Nel brusìo del mondo contemporaneo, invece, i giovani dimostrano spesso di saper individuare le voci autentiche, e soprattutto dimostrano di sapersi mettere in ascolto di quel silenzio in cui parla Dio. Facendo così ciò che papa Francesco descrive nell’esortazione apostolica sulla santità nel mondo contemporaneo Gaudete et exsultate: «Le continue novità degli strumenti tecnologici, l’attrattiva dei viaggi, le innumerevoli offerte di consumo a volte non lasciano spazi vuoti in cui risuoni la voce di Dio. Tutto si riempie di parole, di piaceri epidermici e di rumori a una velocità sempre crescente. Lì non regna la gioia, ma l’insoddisfazione di chi non sa per che cosa vive.
Come dunque non riconoscere che abbiamo bisogno di fermare questa corsa febbrile per recuperare uno spazio personale, a volte doloroso ma sempre fecondo, in cui si intavola il dialogo sincero con Dio?». Questa è la santità: saper riconoscere la voce di Dio in mezzo alle migliaia di voci che affollano il nostro spazio vitale. E i giovani, se incoraggiati da testimoni autentici, dimostrano di saperlo fare nella propria quotidianità, mettendosi con entusiasmo alla ricerca della 'perfezione'. Si tratta di una perfezione, però, ben diversa da quell’asfissiante concetto di 'eccellenza' che oggi rischia di annientare gli orizzonti di vita dei ragazzi. Essere santi non significa eccellere, non significa prevalere sugli altri, non significa infilarsi in modelli preconfezionati per rispondere alle richieste del mercato.

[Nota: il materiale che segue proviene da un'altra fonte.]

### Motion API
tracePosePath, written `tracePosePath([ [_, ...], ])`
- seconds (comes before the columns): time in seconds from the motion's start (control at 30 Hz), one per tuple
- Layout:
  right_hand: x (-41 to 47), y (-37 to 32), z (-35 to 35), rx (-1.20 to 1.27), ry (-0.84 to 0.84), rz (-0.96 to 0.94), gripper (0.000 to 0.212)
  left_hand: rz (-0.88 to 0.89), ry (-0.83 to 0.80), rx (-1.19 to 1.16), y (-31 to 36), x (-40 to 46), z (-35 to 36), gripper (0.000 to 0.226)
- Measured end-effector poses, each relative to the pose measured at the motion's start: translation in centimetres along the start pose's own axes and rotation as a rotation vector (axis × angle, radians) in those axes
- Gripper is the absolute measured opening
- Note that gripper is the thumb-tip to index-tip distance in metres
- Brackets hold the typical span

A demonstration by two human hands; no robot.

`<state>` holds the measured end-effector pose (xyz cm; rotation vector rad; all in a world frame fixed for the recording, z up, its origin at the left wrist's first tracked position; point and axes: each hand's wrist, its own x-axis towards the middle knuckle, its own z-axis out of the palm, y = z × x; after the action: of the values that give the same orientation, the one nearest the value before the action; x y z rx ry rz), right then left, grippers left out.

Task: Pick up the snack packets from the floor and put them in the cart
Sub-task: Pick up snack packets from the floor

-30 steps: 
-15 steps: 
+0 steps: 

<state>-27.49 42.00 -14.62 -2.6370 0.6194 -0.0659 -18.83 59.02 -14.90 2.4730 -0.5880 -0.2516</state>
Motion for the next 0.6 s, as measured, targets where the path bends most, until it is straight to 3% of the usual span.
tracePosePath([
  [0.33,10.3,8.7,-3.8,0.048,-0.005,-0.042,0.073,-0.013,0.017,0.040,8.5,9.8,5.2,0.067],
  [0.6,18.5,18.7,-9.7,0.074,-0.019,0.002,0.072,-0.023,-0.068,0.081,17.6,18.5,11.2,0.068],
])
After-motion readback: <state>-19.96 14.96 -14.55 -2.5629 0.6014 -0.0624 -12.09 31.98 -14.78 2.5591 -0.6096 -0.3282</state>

La santità è esattamente l’opposto: è il compiersi della propria essenza più autentica, è la capacità di tracciare una strada propria, è la voglia di offrire al mondo i talenti ricevuti in dono. Le storie di tanti giovani testimoni – alcuni dei quali scelti come 'fari' per la riflessione del Sinodo dei giovani dell’anno scorso – dimostrano che questo è possibile a prescindere dall’età anagrafica e che chi vive in questo orizzonte lascia un segno concreto, smuove le coscienze e cambia il mondo. Spesso, infatti, attorno alla loro memoria nascono veri e propri movimenti, che forse non assumeranno le dimensioni delle masse ma che aiuteranno molti a seguire l’invito di papa Francesco: «Non avere paura di puntare più in alto, di lasciarti amare e liberare da Dio. Non avere paura di lasciarti guidare dallo Spirito Santo. La santità non ti rende meno umano, perché è l’incontro della tua debolezza con la forza della grazia».